Prompt: Copy out every line of the records in which "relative" can be found.
(Input material begins)
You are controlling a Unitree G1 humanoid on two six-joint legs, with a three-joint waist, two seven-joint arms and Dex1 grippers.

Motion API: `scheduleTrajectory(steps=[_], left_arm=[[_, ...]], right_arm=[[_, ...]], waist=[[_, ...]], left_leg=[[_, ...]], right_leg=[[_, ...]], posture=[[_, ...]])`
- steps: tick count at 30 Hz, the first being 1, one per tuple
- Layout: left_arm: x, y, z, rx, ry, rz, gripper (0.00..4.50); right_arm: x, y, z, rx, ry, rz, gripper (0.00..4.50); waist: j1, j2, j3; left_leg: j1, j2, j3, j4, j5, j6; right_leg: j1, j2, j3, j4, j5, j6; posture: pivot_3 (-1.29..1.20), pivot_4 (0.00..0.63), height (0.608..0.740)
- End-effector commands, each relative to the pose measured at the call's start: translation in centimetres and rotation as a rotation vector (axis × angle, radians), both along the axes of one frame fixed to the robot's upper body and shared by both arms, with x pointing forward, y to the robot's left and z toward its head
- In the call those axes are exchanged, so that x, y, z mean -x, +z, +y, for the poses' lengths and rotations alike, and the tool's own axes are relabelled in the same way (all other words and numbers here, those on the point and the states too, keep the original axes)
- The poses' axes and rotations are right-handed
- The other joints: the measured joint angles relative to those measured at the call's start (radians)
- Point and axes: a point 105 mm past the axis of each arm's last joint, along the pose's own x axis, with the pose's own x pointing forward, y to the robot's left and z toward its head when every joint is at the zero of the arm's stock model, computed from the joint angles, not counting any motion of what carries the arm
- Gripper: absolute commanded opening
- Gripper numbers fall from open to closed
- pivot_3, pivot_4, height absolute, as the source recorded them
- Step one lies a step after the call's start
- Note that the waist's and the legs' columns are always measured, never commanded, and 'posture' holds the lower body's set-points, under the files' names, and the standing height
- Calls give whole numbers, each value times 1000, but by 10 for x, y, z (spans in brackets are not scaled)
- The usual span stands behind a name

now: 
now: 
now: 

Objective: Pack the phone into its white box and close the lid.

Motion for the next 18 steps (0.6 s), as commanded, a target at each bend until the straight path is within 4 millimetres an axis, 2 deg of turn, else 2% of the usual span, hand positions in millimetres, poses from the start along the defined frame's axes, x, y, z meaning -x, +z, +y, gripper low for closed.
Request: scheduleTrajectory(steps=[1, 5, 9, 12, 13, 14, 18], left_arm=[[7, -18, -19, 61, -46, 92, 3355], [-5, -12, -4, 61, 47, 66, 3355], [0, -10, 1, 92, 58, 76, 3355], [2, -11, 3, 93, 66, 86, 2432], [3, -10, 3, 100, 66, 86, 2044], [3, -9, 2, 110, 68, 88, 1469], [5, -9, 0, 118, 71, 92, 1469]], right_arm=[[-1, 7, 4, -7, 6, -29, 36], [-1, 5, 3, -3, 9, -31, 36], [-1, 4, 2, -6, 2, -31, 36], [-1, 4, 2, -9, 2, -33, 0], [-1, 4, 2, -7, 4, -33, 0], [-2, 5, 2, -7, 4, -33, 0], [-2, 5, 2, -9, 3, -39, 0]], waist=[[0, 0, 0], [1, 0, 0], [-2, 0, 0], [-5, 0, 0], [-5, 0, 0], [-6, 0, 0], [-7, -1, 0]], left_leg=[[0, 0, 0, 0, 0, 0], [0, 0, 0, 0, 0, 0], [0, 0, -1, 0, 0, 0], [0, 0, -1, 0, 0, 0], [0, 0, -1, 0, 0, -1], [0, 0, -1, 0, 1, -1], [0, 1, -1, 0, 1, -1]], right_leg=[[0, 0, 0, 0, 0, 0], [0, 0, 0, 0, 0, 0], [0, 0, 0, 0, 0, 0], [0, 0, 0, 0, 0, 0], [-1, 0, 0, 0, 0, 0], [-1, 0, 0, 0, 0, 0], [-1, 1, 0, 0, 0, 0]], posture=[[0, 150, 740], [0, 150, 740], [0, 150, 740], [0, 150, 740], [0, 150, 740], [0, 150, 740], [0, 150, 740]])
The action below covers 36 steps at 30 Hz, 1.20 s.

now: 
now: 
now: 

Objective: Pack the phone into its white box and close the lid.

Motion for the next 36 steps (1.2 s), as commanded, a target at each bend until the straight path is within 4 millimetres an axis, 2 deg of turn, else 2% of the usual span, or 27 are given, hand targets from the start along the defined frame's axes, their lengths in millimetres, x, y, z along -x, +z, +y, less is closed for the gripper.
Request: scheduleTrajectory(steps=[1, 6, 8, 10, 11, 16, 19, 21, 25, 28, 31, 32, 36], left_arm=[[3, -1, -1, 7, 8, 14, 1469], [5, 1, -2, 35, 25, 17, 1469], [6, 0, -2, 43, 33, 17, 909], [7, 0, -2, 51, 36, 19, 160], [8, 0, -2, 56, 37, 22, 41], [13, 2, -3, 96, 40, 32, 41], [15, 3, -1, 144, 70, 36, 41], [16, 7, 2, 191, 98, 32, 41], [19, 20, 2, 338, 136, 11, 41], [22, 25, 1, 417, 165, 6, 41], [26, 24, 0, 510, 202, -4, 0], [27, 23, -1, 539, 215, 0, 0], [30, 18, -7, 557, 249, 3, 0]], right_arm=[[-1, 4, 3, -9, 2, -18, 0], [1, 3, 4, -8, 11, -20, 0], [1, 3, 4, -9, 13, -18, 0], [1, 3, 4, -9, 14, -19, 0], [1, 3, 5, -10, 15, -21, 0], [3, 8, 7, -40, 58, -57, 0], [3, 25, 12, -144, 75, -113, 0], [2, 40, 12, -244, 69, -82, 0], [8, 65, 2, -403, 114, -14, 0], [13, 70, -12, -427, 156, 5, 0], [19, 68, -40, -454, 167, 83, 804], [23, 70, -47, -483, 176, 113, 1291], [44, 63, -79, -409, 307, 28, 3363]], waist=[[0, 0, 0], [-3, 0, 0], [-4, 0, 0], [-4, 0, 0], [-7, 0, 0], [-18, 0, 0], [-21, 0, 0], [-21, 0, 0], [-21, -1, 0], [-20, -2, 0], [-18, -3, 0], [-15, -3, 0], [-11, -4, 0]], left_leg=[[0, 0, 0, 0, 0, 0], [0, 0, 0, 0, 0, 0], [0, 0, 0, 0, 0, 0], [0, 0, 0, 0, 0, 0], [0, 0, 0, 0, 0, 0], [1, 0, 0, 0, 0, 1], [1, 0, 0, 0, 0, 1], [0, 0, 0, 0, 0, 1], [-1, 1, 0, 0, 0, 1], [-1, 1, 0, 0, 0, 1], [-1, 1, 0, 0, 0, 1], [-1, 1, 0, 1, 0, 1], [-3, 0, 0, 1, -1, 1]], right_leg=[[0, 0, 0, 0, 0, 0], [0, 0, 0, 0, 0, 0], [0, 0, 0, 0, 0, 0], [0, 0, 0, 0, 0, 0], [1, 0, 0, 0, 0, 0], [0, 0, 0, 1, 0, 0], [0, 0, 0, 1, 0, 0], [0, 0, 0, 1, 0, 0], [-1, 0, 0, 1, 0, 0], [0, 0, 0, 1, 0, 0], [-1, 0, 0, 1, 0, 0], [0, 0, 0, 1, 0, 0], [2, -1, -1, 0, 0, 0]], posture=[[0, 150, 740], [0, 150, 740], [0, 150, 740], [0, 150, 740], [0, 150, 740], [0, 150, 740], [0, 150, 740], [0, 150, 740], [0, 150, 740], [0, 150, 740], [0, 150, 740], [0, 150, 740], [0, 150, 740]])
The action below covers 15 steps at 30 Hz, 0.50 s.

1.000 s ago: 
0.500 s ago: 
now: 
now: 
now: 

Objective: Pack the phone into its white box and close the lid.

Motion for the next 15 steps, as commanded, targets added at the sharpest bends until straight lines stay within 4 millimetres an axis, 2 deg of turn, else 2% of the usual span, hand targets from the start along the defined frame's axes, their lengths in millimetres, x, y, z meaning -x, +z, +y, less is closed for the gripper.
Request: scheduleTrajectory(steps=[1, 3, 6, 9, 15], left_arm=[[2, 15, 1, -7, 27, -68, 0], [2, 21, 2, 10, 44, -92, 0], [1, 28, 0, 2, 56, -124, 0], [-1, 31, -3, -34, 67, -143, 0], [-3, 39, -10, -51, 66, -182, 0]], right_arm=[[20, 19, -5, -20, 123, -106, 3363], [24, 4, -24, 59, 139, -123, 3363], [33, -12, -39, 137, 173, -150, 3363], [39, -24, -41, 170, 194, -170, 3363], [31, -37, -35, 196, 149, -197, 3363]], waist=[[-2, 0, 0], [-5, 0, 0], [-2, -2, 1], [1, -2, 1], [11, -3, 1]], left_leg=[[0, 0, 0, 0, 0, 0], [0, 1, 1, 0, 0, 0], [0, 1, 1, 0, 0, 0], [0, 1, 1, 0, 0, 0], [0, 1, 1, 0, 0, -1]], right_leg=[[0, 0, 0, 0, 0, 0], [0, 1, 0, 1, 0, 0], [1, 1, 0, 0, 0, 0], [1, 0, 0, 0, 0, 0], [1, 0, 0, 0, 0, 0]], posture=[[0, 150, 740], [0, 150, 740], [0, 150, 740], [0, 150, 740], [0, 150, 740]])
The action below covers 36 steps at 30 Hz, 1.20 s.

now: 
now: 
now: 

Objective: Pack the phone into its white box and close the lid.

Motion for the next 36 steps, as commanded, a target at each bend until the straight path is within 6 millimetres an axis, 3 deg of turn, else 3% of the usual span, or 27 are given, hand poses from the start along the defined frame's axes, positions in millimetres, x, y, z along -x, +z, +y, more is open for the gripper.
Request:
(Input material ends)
Output below:
- End-effector commands, each relative to the pose measured at the call's start: translation in centimetres and rotation as a rotation vector (axis × angle, radians), both along the axes of one frame fixed to the robot's upper body and shared by both arms, with x pointing forward, y to the robot's left and z toward its head
- The other joints: the measured joint angles relative to those measured at the call's start (radians)

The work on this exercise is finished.